Data in this exercise:
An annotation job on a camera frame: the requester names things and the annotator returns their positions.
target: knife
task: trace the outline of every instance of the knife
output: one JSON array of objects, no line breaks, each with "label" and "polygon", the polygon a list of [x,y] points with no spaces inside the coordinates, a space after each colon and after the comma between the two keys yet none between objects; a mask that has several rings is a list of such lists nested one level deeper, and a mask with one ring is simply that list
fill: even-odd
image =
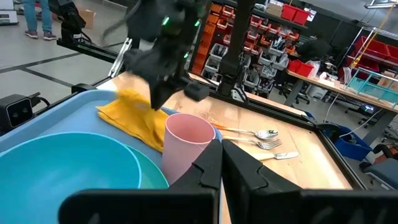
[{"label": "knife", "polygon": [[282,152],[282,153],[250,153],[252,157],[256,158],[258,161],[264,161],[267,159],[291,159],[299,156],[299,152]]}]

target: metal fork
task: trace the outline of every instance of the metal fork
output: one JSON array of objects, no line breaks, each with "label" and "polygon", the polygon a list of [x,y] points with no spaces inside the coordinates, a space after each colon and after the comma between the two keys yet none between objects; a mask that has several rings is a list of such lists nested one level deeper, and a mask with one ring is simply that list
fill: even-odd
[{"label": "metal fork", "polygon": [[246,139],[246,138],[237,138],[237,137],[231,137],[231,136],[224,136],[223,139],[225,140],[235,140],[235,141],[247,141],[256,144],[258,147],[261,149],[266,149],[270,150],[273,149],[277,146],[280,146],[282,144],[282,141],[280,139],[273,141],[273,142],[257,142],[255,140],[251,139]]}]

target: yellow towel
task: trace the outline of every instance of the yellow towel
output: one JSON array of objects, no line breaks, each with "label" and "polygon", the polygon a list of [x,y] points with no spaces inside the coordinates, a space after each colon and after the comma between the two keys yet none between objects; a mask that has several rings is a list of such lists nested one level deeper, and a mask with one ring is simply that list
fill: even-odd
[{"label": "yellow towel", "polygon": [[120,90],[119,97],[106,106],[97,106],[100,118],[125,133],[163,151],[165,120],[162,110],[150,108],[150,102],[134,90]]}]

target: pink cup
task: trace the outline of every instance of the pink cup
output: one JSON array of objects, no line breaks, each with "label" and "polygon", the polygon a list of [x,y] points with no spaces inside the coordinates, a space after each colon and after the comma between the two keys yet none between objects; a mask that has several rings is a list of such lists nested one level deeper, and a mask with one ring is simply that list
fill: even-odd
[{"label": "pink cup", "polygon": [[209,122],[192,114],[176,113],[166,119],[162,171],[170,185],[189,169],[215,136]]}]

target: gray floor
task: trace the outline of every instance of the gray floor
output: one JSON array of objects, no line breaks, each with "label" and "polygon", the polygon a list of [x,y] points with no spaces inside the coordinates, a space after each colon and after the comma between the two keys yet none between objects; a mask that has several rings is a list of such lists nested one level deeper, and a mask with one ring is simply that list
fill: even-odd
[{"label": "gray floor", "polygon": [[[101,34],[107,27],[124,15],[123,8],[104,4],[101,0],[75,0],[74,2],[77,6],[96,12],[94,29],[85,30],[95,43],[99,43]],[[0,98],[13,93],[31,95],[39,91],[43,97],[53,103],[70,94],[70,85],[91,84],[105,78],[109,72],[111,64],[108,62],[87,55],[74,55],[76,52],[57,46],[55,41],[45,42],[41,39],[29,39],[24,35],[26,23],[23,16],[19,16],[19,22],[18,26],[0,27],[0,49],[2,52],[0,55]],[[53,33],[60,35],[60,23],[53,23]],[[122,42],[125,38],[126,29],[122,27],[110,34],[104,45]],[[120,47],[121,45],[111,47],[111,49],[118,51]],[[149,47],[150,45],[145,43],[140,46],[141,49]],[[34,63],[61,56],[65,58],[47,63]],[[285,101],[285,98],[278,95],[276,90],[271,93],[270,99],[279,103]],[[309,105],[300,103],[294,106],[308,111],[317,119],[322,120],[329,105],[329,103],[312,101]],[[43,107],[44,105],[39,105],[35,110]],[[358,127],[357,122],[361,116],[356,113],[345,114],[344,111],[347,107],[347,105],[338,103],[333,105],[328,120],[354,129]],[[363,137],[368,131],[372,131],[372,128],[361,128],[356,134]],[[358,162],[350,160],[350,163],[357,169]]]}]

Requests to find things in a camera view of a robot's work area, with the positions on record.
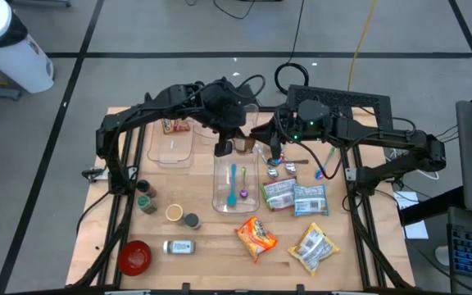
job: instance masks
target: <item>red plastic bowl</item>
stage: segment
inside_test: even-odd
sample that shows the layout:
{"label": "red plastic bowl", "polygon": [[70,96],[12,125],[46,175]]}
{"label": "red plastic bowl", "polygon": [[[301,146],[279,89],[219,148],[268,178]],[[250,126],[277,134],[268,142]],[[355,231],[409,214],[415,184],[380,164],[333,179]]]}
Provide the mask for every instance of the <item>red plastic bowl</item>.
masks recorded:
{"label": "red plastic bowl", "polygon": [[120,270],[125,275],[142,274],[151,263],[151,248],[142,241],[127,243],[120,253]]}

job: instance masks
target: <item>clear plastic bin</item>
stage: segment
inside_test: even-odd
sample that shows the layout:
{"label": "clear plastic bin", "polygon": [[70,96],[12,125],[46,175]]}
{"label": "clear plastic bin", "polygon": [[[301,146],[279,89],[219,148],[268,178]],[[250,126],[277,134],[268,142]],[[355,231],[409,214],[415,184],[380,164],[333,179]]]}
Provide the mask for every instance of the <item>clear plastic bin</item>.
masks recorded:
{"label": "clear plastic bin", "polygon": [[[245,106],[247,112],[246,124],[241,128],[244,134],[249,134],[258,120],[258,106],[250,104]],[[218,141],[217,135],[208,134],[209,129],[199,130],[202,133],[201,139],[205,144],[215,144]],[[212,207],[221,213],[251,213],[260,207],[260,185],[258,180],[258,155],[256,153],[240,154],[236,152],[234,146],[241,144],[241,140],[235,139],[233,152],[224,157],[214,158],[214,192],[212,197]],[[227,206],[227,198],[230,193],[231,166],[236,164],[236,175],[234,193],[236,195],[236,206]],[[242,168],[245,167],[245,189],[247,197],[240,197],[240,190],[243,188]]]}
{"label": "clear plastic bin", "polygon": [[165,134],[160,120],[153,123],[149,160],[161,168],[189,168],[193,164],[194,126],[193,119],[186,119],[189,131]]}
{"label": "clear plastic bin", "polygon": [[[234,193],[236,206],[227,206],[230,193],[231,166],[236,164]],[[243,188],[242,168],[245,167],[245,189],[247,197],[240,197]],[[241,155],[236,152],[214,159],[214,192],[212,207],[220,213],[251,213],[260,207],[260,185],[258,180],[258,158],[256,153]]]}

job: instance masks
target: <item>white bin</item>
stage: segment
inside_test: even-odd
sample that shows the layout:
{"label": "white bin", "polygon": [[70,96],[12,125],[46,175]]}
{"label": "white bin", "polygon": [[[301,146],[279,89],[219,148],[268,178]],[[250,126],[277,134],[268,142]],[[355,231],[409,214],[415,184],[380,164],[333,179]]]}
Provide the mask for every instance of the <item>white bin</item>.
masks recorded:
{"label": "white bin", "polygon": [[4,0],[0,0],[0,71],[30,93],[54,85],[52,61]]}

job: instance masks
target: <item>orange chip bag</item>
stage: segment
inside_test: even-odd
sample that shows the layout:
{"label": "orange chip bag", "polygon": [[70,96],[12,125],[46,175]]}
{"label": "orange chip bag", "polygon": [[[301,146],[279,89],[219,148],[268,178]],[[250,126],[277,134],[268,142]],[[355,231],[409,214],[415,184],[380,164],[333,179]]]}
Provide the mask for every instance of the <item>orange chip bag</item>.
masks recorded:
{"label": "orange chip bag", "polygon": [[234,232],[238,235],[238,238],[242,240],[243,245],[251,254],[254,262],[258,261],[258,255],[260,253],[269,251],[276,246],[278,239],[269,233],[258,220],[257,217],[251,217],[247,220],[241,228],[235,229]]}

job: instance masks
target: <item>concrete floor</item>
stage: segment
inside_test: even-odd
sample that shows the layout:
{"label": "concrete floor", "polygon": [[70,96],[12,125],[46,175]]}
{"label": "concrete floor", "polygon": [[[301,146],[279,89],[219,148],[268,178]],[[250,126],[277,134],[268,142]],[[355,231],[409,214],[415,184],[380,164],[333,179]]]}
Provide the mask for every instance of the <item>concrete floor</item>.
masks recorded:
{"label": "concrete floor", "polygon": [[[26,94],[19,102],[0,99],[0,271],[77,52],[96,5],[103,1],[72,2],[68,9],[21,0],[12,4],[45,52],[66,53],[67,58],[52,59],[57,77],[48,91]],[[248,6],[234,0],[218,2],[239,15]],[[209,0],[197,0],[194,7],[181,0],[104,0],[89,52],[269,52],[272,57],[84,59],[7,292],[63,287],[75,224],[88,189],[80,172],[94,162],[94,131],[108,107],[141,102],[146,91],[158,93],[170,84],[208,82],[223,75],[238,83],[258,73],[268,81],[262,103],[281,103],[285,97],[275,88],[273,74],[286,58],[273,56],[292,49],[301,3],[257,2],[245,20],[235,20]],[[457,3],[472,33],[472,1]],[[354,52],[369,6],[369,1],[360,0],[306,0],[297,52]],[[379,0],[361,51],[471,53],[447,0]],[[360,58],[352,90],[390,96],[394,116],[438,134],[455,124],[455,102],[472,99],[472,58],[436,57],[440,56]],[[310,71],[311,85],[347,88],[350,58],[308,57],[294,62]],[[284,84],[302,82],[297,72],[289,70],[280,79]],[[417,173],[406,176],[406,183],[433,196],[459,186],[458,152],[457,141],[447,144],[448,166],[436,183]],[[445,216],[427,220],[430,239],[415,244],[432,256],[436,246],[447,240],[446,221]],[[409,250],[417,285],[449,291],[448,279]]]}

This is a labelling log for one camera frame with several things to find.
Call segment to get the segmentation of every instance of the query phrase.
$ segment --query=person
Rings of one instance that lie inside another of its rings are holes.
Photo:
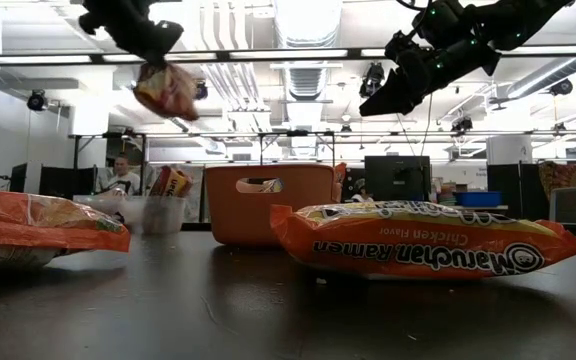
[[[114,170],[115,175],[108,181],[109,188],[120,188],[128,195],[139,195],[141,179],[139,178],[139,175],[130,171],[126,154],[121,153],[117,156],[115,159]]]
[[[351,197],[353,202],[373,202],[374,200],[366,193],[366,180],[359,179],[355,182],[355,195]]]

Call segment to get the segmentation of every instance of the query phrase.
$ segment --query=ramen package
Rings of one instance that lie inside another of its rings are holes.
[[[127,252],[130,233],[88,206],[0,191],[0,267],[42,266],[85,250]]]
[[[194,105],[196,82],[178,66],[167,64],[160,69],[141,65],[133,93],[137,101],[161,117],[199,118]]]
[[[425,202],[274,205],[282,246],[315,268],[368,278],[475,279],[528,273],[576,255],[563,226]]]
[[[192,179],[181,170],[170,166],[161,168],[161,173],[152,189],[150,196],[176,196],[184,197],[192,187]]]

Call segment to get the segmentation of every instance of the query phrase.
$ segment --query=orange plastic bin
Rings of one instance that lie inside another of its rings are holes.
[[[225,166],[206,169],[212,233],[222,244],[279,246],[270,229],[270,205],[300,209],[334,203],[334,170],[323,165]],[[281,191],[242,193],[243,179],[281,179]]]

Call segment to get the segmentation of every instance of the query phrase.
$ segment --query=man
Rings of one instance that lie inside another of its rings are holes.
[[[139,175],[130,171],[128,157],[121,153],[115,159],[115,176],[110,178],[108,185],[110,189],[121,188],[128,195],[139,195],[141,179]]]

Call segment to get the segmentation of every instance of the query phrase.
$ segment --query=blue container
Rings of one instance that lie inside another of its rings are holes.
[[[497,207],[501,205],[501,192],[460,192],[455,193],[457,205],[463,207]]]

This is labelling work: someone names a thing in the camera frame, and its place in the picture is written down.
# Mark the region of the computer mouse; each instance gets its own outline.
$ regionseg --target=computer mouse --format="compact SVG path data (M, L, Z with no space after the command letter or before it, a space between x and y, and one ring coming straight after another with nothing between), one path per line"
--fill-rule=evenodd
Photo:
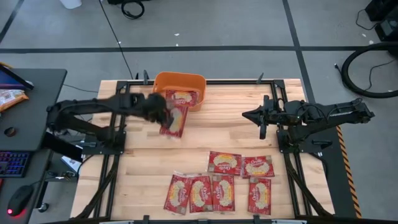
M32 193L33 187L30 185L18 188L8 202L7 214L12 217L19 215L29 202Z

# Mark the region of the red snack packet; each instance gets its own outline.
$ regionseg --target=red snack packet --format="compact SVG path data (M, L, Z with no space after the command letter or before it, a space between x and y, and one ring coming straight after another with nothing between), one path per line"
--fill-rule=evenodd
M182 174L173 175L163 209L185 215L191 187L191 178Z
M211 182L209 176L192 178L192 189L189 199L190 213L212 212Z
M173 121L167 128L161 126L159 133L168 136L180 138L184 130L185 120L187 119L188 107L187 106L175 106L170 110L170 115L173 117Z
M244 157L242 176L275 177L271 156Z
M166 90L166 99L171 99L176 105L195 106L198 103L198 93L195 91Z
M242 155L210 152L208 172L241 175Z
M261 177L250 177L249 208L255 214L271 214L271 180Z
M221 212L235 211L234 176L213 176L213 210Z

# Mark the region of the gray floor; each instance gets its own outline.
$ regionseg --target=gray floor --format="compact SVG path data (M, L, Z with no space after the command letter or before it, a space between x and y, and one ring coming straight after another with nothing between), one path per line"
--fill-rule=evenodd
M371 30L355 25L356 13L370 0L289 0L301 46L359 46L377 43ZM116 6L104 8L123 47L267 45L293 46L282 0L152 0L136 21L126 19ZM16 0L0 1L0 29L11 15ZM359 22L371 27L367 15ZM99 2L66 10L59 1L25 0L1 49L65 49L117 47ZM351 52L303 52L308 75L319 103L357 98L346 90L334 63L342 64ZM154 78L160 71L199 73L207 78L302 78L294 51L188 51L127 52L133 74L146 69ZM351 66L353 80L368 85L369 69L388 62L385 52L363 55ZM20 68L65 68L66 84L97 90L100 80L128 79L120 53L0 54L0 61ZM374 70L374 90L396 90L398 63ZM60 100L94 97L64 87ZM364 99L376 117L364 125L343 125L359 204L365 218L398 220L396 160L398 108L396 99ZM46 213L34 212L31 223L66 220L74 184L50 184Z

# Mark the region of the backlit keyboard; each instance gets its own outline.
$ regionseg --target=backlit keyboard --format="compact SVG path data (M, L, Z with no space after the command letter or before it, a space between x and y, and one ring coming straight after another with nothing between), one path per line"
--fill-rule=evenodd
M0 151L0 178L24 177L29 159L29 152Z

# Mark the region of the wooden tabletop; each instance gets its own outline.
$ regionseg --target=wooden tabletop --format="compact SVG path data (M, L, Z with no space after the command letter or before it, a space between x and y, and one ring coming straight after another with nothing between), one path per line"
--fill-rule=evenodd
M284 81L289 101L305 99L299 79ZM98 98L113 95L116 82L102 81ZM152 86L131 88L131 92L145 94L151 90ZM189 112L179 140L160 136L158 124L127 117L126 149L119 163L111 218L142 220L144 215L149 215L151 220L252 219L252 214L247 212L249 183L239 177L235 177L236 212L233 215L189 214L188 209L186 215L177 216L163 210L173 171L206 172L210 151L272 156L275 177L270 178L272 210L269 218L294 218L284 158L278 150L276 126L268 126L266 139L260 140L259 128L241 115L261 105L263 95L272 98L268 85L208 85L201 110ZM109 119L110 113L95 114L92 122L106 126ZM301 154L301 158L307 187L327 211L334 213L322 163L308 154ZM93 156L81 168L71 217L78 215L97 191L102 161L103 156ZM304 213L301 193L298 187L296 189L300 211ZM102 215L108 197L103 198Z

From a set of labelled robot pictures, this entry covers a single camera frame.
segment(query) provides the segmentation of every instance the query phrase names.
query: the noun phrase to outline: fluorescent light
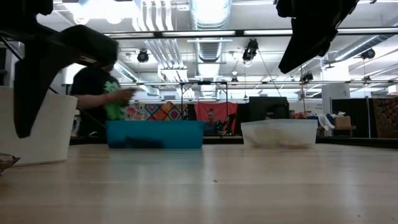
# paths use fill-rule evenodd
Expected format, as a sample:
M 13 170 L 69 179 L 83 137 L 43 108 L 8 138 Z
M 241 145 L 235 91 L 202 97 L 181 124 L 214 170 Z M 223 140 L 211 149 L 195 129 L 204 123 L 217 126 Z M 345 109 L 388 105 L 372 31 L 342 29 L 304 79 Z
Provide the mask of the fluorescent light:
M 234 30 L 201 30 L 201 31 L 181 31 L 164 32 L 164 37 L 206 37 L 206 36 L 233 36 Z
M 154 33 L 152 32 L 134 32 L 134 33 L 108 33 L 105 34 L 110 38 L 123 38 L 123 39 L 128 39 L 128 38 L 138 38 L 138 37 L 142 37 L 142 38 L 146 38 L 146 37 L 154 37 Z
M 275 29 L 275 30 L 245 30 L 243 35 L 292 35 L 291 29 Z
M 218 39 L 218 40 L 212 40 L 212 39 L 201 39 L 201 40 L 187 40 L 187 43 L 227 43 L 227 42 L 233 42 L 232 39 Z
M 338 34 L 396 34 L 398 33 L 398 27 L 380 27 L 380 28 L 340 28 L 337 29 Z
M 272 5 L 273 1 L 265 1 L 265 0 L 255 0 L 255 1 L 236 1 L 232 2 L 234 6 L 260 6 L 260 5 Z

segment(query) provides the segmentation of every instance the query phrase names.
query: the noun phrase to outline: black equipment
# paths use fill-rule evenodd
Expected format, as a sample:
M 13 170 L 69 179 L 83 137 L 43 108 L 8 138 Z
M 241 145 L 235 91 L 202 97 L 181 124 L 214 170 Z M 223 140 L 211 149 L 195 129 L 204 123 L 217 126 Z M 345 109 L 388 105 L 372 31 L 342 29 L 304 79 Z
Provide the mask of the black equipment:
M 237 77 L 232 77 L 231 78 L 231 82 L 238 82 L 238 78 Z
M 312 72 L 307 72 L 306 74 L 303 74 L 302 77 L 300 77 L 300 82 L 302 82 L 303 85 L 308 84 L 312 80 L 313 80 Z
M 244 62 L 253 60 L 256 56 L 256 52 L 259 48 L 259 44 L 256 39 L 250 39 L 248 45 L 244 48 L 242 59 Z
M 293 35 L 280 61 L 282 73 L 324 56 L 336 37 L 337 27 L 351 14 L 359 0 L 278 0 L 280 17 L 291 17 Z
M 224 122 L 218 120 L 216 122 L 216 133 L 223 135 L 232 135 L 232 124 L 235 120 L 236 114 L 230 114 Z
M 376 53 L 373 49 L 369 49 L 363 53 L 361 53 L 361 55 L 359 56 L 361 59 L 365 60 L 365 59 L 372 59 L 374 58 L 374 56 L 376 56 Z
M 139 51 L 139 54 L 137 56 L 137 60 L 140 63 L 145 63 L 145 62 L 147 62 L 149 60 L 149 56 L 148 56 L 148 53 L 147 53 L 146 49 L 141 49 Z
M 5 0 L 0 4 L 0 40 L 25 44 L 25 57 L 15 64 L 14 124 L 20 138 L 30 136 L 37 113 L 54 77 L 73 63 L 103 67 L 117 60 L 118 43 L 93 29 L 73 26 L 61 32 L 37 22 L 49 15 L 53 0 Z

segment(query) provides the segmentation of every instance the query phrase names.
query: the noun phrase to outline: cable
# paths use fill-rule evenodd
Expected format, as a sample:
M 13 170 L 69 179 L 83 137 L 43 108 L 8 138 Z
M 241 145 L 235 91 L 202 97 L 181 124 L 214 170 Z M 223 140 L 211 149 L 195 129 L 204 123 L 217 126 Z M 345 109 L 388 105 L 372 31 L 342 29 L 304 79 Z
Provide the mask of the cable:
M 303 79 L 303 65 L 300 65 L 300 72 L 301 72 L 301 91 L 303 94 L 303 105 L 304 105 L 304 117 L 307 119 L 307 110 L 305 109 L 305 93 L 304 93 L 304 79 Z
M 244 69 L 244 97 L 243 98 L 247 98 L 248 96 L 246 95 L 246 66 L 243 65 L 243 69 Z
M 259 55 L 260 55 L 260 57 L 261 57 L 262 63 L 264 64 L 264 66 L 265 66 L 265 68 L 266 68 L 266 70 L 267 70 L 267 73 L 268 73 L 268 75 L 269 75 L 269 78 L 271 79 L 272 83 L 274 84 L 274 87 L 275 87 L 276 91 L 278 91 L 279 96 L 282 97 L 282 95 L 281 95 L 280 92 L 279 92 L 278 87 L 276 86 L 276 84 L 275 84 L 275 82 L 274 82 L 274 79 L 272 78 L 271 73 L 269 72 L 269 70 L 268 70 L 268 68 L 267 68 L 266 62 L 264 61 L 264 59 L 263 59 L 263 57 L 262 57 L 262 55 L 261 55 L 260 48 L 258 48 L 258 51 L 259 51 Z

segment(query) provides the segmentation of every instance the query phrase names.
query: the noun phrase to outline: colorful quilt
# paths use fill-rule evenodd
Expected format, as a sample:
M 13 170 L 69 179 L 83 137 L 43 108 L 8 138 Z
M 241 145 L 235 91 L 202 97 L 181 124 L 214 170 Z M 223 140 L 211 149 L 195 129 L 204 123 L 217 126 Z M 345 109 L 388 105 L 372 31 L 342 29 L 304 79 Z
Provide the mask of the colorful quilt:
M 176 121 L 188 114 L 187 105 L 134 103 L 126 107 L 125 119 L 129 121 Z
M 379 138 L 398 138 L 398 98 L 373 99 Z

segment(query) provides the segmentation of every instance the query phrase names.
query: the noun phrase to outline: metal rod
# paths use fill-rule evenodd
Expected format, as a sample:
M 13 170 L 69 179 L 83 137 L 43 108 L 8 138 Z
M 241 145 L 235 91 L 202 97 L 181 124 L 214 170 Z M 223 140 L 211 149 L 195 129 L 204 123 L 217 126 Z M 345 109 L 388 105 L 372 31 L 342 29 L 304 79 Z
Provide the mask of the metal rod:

Required work: Report all lines of the material that contain the word "labelling".

Written solution:
This is a labelling log for one camera frame with several things to find.
This is labelling work: someone names a thing in the camera frame, and its place in the picture is written down.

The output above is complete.